**What to work on**
Below are some records; quote exactly the lines from the one that contains "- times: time" through the one that contains "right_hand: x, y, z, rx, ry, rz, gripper", inclusive, and no others.

**Dataset entries**
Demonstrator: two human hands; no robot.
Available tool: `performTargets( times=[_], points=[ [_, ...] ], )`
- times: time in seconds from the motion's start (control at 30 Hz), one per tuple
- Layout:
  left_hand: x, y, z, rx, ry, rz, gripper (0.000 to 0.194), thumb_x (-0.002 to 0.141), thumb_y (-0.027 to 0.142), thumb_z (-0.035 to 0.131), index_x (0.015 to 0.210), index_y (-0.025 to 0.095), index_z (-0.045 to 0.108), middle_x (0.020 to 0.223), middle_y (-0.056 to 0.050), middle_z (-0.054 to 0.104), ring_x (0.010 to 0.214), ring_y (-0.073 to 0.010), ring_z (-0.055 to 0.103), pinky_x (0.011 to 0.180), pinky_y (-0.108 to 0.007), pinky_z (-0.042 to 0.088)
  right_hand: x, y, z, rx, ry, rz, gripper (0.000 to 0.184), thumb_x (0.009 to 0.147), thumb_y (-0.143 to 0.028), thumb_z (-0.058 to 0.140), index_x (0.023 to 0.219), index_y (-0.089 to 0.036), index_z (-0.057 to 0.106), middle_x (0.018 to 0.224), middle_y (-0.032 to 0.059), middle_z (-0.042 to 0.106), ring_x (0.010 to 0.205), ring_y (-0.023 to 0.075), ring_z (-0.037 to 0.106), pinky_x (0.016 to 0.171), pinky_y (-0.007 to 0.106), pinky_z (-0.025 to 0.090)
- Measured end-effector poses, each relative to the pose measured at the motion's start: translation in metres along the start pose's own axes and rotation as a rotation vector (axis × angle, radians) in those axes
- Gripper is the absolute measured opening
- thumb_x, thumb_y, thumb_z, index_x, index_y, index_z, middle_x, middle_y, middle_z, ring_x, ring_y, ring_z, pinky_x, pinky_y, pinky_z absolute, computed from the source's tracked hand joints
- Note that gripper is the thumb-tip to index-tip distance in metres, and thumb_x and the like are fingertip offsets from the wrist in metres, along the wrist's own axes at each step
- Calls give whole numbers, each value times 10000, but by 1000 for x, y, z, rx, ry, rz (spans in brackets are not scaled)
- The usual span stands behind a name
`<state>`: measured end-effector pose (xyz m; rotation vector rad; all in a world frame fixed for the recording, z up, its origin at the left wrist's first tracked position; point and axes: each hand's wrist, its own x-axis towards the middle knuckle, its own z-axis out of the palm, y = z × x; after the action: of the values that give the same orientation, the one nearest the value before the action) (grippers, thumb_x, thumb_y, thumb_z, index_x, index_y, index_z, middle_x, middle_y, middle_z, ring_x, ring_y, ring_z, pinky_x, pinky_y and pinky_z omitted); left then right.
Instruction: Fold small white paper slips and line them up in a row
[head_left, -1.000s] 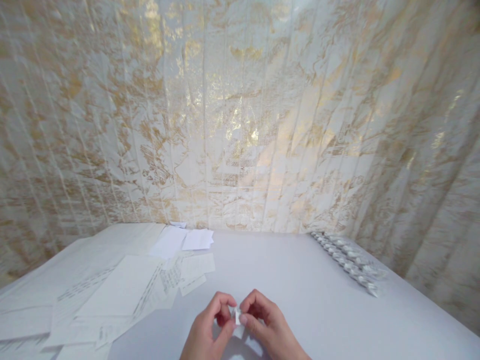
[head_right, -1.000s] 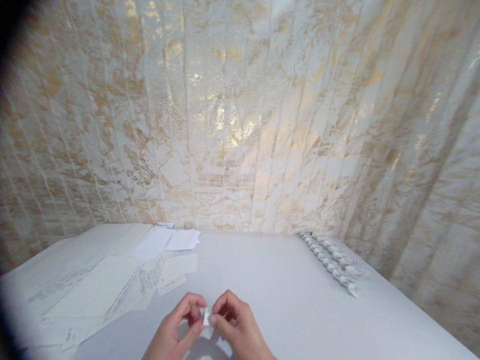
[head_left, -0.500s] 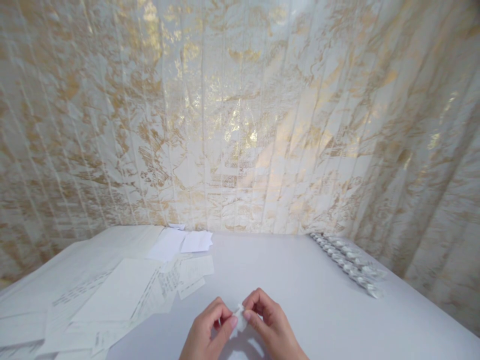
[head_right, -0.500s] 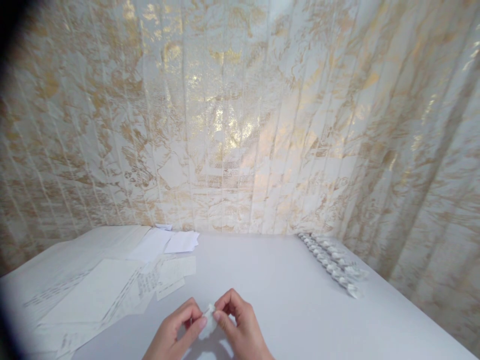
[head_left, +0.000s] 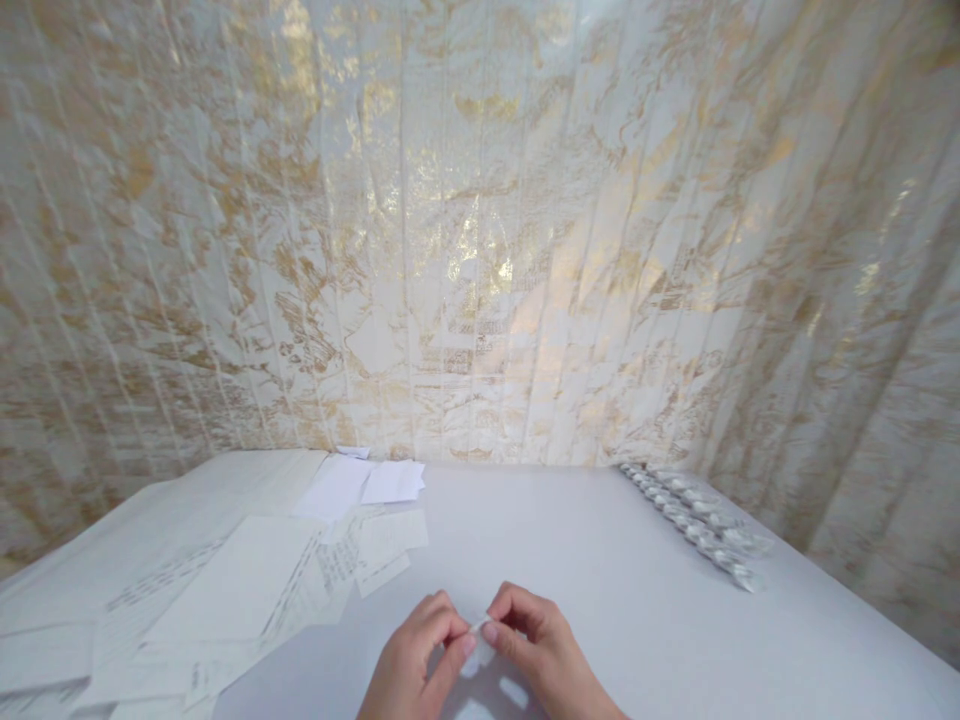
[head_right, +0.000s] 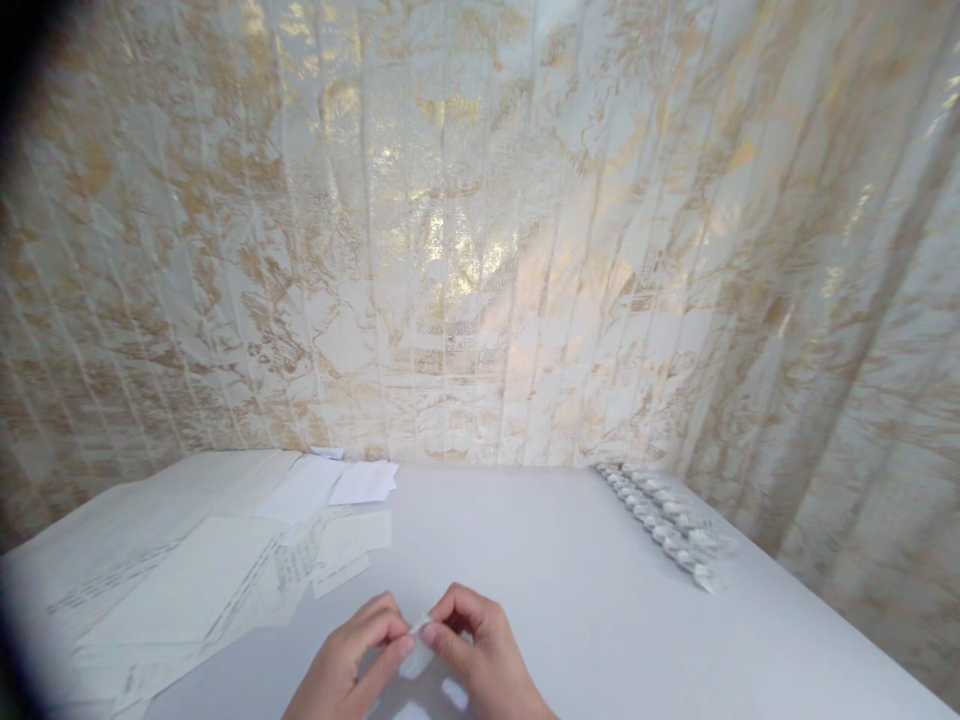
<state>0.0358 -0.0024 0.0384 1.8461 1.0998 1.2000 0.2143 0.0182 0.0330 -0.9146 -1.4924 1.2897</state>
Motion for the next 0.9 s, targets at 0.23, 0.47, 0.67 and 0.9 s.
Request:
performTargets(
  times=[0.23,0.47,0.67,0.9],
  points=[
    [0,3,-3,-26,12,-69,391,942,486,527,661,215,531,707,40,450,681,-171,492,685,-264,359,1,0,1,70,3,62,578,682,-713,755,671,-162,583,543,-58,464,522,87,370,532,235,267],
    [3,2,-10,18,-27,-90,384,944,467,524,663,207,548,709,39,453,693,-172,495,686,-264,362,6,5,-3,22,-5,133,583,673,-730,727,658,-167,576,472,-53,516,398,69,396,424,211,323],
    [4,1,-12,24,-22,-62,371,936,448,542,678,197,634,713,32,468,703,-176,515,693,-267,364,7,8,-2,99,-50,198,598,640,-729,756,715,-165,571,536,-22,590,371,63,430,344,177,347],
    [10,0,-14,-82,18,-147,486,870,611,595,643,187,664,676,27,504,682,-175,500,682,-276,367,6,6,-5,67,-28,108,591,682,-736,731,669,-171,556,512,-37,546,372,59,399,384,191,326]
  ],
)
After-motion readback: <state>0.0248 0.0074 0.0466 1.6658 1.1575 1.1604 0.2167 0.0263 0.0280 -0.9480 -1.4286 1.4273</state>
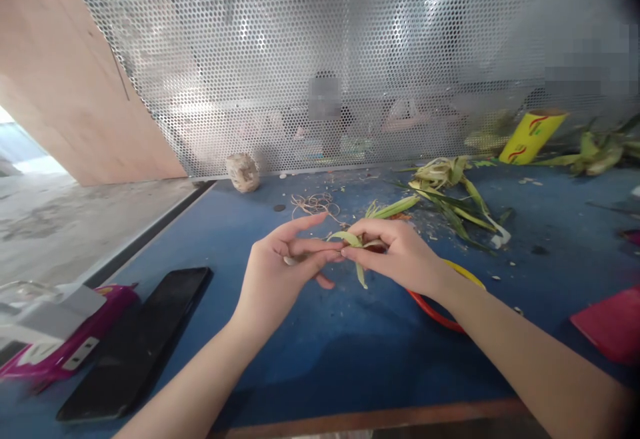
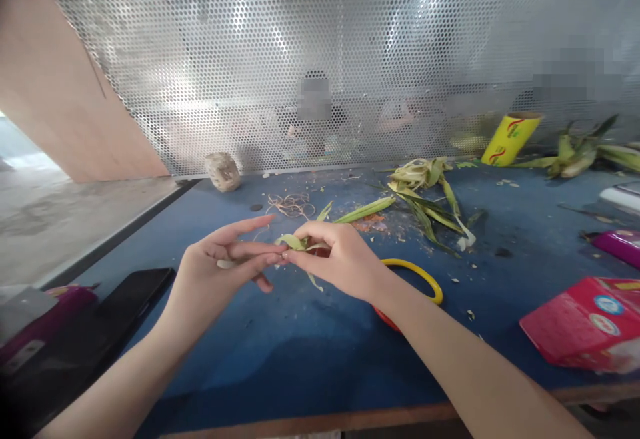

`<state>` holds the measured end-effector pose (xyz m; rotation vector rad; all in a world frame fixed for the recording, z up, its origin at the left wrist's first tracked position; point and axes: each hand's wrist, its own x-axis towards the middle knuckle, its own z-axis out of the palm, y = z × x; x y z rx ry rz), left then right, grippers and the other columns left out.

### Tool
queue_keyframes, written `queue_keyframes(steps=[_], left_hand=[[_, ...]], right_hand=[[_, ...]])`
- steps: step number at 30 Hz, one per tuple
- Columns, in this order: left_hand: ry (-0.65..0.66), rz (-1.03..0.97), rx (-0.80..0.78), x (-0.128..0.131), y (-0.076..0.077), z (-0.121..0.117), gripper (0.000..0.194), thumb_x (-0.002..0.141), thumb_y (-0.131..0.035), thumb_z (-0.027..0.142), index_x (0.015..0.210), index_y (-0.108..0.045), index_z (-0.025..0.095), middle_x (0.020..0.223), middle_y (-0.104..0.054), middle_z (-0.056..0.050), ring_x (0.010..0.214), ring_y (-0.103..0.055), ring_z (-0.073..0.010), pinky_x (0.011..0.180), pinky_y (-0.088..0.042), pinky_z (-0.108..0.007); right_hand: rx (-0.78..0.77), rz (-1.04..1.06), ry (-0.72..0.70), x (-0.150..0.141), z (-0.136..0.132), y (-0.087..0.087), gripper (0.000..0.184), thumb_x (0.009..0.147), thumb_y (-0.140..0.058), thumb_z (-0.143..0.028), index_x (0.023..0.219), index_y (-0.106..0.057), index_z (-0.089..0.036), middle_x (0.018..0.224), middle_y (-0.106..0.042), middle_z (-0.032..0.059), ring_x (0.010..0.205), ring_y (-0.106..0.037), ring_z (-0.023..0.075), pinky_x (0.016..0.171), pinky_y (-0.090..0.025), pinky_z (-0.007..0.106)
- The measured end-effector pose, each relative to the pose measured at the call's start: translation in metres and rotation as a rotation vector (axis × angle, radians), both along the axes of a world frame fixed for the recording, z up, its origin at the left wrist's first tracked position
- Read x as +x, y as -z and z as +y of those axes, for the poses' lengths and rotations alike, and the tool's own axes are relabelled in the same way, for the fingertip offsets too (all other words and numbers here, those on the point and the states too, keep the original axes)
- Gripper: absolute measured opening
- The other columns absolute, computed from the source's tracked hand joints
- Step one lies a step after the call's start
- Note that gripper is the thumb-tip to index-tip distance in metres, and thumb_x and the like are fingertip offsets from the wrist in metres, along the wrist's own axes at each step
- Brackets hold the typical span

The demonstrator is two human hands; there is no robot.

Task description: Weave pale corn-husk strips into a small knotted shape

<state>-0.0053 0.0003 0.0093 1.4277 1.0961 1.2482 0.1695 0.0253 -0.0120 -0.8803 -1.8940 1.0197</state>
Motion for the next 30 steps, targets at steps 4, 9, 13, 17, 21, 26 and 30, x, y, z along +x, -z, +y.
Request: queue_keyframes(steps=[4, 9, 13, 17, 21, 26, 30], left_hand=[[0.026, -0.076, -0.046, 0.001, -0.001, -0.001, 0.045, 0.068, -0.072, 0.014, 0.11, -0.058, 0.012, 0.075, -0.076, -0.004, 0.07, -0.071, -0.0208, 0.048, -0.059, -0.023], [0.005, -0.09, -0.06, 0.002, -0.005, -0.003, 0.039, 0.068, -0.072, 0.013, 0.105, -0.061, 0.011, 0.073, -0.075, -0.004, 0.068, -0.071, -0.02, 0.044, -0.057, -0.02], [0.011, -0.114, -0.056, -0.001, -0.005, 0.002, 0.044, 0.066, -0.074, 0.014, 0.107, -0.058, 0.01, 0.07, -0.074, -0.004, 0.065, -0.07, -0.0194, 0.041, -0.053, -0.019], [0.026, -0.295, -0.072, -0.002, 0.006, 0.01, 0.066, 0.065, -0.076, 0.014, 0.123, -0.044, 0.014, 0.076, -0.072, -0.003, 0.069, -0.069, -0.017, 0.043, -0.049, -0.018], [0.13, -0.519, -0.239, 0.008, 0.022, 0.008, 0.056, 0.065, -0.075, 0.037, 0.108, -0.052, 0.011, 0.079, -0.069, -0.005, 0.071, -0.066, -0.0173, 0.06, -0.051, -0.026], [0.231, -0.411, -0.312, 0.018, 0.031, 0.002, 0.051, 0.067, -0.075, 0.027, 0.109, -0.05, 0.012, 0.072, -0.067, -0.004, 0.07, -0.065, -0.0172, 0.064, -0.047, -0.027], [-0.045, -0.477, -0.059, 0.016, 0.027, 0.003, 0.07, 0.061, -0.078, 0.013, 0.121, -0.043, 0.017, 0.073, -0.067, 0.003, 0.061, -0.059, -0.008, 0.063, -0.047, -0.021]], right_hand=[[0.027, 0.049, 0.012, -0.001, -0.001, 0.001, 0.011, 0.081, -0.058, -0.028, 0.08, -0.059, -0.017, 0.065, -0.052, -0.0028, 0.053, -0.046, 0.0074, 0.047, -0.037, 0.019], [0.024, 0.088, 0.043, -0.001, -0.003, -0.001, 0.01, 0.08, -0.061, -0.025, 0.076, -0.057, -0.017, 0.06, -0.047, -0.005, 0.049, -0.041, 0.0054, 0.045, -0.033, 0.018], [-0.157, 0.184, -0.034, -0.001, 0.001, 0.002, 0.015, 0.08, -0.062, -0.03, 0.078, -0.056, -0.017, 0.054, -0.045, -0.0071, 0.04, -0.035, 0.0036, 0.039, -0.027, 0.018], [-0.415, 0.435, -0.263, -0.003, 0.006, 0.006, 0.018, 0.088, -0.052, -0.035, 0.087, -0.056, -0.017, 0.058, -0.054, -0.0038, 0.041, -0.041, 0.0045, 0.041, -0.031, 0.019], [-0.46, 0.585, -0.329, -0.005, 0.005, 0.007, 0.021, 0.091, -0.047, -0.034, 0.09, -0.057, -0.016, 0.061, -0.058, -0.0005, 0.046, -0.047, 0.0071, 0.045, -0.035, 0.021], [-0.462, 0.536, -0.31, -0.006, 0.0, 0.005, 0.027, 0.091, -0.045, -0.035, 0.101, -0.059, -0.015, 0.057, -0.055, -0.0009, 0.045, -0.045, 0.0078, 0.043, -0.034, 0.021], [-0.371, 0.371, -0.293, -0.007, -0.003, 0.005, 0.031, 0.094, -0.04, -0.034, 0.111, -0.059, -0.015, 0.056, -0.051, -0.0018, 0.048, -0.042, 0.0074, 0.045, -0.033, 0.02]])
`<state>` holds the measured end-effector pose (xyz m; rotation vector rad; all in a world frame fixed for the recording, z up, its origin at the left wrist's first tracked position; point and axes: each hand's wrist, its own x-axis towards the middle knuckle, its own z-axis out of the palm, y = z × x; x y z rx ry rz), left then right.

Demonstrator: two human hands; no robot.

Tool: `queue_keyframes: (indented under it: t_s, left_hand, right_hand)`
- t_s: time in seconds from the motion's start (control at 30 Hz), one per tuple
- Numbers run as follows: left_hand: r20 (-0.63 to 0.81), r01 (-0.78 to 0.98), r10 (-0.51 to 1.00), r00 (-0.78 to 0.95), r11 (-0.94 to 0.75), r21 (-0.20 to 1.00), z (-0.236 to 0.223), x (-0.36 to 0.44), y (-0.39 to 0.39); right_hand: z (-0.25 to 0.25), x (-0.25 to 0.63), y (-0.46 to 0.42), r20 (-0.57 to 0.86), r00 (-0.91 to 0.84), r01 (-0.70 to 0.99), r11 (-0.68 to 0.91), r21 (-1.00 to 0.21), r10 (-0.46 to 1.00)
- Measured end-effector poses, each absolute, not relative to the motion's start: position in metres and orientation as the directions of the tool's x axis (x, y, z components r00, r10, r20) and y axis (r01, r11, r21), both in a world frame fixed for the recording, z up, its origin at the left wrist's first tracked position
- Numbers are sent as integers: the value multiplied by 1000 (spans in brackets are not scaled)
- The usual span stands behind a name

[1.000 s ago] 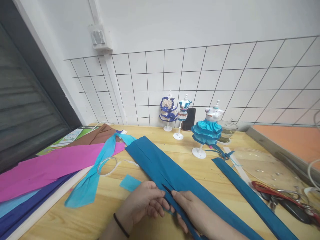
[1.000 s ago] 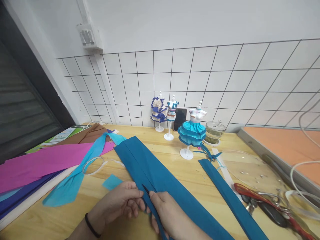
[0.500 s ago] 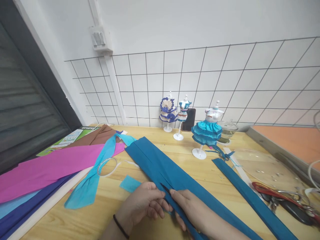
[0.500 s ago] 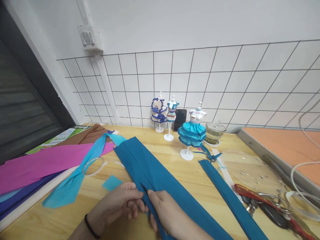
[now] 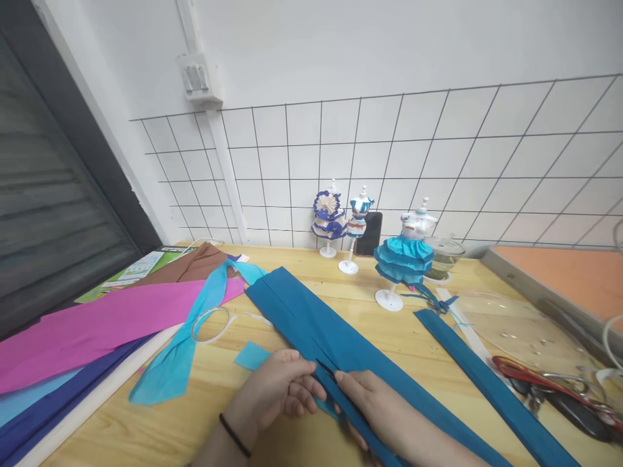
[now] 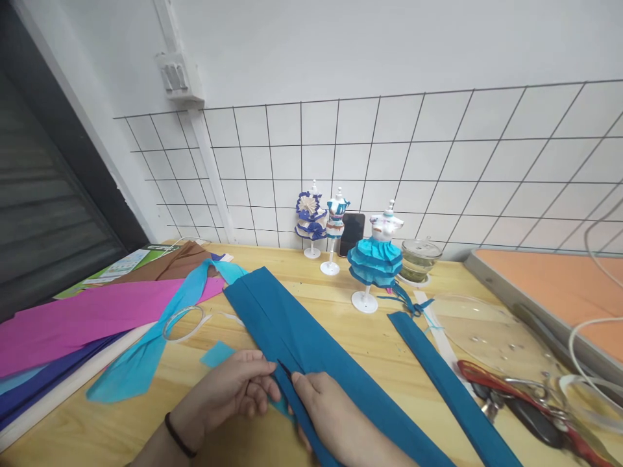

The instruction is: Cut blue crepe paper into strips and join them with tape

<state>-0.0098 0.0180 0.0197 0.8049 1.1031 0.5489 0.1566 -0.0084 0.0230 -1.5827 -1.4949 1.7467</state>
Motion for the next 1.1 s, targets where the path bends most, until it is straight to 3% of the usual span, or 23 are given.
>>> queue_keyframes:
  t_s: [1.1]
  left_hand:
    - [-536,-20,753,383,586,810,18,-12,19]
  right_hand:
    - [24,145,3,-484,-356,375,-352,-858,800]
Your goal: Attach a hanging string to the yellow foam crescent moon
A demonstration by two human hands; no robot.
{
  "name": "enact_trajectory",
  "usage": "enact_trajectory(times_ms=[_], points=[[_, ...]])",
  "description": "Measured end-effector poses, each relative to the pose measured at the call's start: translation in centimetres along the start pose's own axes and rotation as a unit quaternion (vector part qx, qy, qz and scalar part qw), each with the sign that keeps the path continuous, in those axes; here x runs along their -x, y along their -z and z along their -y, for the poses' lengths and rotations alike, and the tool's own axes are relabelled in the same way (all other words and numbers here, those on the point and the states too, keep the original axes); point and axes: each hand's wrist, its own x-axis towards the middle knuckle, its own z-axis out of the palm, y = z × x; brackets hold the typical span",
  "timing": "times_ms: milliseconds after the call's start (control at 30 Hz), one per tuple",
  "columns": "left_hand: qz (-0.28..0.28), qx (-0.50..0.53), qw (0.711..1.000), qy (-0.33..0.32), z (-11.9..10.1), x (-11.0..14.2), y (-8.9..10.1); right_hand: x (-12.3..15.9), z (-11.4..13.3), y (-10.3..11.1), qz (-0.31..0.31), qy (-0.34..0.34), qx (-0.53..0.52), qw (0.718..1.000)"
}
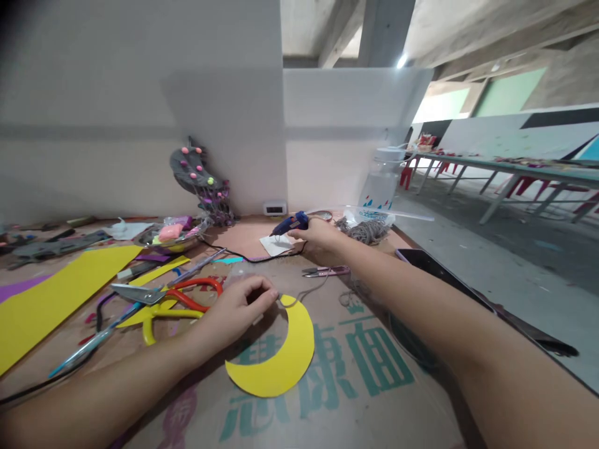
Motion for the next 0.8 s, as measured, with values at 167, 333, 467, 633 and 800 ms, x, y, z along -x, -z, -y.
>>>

**Task result**
- times: time in seconds from the motion's start (control at 30 Hz), one per tuple
- Layout:
  left_hand: x, y, z, rx, ry, rz, gripper (0.000 to 0.194), thumb_x (-0.002 to 0.141), thumb_y (-0.027 to 0.142), thumb_z (-0.035 to 0.131), index_x (0.015 to 0.210), index_y (-0.025 to 0.095), index_z (-0.045 to 0.108), middle_x (0.020 to 0.223), middle_y (-0.056 to 0.050), middle_z (-0.054 to 0.104), ring_x (0.010 to 0.214), ring_y (-0.073 to 0.010), ring_z (-0.055 to 0.103), pinky_x (0.011 to 0.180), pinky_y (-0.108 to 0.007), pinky_z (-0.042 to 0.088)
  right_hand: x, y, z, rx, ry, rz, gripper (0.000 to 0.184), thumb_x (0.009 to 0.147), thumb_y (-0.143 to 0.028), thumb_z (-0.058 to 0.140), index_x (0.023 to 0.219), index_y (-0.089 to 0.036), index_z (-0.057 to 0.106), middle_x (0.018 to 0.224), middle_y (-0.032 to 0.059), middle_z (-0.042 to 0.106), ring_x (0.010 to 0.205), ring_y (-0.023 to 0.075), ring_z (-0.037 to 0.106), pinky_x (0.016 to 0.171), pinky_y (-0.007 to 0.106), pinky_z (-0.025 to 0.090)

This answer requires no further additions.